Author : Judy Monroe
Publisher : Capstone
Page : 72 pages
File Size : 23,56 MB
Release : 2001
Category : Juvenile Nonfiction
ISBN : 9780736810265
Discusses what cystic fibrosis is, how it affects the body, how it is diagnosed and managed and includes information on finding support and living with this condition.
Author : Elizabeth H. Yen
Publisher : Humana Press
Page : 288 pages
File Size : 49,55 MB
Release : 2015-11-28
Category : Medical
ISBN : 3319163876
Nutritional therapies have been key early interventions, and remain central to the well-being and survival of patients with cystic fibrosis. The nature of the disease causes significant alterations in a patient’s ability to process and assimilate nutrients. Furthermore, many factors contribute to higher metabolic demands throughout a patient’s life. In combination, maldigestion, malabsorption, and increased metabolic demands pose a high hurdle for the patient to overcome in order to maintain optimal nutritional status. Nutrition in Cystic Fibrosis: A Guide for Clinicians is an excellent resource for physicians, nurses and dietitians who deliver care for patients with cystic fibrosis. The book provides an introduction to cystic fibrosis and nutritional assessments.

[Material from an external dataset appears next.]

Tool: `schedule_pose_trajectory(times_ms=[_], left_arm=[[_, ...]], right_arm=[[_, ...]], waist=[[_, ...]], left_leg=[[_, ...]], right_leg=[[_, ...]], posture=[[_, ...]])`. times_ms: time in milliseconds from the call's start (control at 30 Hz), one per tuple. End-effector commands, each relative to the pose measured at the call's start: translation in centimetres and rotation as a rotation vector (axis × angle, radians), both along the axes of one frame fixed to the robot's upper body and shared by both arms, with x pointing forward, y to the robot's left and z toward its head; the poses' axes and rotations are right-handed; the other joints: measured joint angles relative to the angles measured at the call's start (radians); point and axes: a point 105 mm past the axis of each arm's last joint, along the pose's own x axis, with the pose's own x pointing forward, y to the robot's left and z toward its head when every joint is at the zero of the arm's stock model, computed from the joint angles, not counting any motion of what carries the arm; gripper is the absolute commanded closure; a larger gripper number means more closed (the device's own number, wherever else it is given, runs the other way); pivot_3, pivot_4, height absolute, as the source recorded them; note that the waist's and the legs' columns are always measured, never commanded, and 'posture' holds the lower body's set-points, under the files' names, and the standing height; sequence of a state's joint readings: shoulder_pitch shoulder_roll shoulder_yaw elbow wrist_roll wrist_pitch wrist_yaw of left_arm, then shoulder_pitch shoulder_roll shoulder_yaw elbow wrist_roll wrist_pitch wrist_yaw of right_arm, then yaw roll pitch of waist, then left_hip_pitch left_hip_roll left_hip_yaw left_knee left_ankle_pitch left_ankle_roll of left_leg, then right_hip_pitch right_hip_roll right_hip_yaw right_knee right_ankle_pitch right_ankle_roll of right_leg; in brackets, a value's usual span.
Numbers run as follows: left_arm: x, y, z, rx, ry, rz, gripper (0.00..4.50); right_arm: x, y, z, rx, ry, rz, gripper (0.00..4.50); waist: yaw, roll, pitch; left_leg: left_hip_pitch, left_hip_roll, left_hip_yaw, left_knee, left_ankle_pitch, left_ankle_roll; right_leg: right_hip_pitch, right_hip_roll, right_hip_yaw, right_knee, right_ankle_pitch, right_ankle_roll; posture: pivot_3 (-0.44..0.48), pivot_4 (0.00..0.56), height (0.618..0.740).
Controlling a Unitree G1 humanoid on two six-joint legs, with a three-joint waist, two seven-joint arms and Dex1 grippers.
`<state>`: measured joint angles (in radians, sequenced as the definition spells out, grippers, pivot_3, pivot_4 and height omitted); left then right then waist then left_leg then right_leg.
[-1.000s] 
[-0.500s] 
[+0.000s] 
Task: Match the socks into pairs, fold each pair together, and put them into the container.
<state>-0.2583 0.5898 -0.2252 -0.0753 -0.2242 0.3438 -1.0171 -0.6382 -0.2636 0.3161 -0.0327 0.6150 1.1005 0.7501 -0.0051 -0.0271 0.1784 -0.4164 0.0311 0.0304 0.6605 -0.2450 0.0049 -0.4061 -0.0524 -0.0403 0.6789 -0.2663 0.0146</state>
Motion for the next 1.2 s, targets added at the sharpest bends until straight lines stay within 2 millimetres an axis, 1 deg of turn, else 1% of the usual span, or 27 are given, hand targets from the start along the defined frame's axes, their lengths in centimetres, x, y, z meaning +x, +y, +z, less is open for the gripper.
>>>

It will also serve as a comprehensive guide to the nutritional monitoring and management of patients with cystic fibrosis including special populations within cystic fibrosis that require additional considerations. The chapters are written by experts in their fields and include the most up to date scientific and clinical information. Nutrition in Cystic Fibrosis: A Guide for Clinicians targets pediatric and adult pulmonologists and gastroenterologists, residents and fellows, internists, pediatricians, nurses, dietitians and general practitioners who treat patients with cystic fibrosis.